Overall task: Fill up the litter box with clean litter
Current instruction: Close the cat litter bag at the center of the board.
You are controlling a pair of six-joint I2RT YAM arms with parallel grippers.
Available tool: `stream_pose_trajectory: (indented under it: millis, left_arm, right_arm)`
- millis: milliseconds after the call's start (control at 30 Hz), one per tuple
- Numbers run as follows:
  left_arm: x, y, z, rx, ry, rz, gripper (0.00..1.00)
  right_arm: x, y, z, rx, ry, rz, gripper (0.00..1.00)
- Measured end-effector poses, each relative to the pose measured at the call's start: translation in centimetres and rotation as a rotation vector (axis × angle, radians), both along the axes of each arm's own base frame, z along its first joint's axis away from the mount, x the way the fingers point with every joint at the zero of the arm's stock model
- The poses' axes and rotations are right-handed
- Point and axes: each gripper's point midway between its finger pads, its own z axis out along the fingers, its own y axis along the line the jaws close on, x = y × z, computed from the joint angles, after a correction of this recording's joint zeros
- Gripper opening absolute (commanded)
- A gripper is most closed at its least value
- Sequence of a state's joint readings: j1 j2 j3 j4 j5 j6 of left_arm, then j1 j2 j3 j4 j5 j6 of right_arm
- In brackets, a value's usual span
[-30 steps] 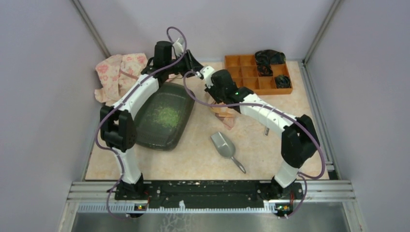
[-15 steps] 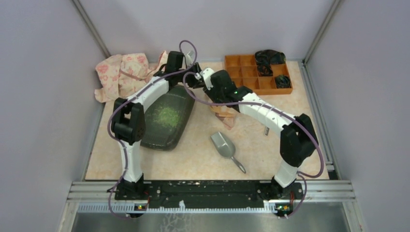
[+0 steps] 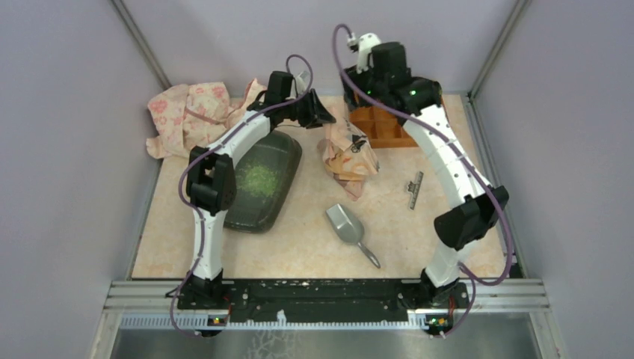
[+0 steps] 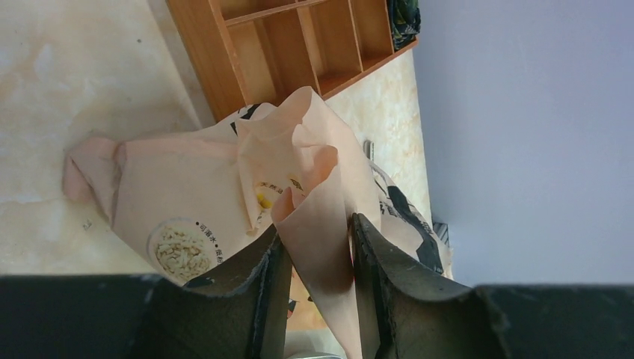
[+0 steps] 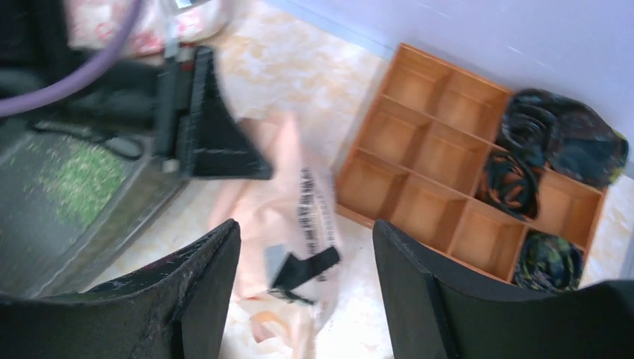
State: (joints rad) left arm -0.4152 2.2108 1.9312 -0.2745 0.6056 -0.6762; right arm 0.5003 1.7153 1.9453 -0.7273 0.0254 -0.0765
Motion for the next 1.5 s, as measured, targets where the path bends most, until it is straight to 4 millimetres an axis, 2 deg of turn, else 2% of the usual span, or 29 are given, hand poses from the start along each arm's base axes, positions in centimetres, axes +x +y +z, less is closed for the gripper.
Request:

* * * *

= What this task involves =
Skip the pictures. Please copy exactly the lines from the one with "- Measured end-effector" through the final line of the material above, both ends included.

= Task output =
- Measured end-effector poses, each relative to the pose measured at the call's start: translation in centimetres and rotation as a rotation vector (axis × angle, radians), both along the axes of each arm's own base frame, z along its first joint's axis away from the mount, x the way the fingers point with every joint at the zero of the arm's stock model
- The poses' axes and rotations are right-handed
- Point and axes: each gripper's point midway between its finger pads, its own z axis out along the fingers, its own y axis along the line the jaws close on, x = y × z, computed from the joint angles, after a correction of this recording's joint zeros
- Gripper opening absolute (commanded)
- A gripper is most closed at its least value
- Sequence of a state's joint readings: j1 j2 j3 j4 j5 j6 of left_arm, then j1 j2 j3 j4 j5 j6 of right_arm
- In brackets, a value's usual span
[-30 steps] 
[-15 steps] 
[+0 steps] 
[+0 steps] 
[+0 steps] 
State: (joints rad) left arm -0.4152 2.2108 1.9312 -0.2745 0.6056 -0.6762; right arm 0.5003 1.7153 1.9453 -0.7273 0.0254 -0.0765
Motion for the next 1.5 s, as measured, targets where the path bends most, until it is straight to 4 millimetres an axis, 2 deg of turn, else 2% of the usual span, or 29 are given, hand poses from the start along each arm's base axes, positions in centimetres, axes +x +y +z, less is closed for the gripper.
Request:

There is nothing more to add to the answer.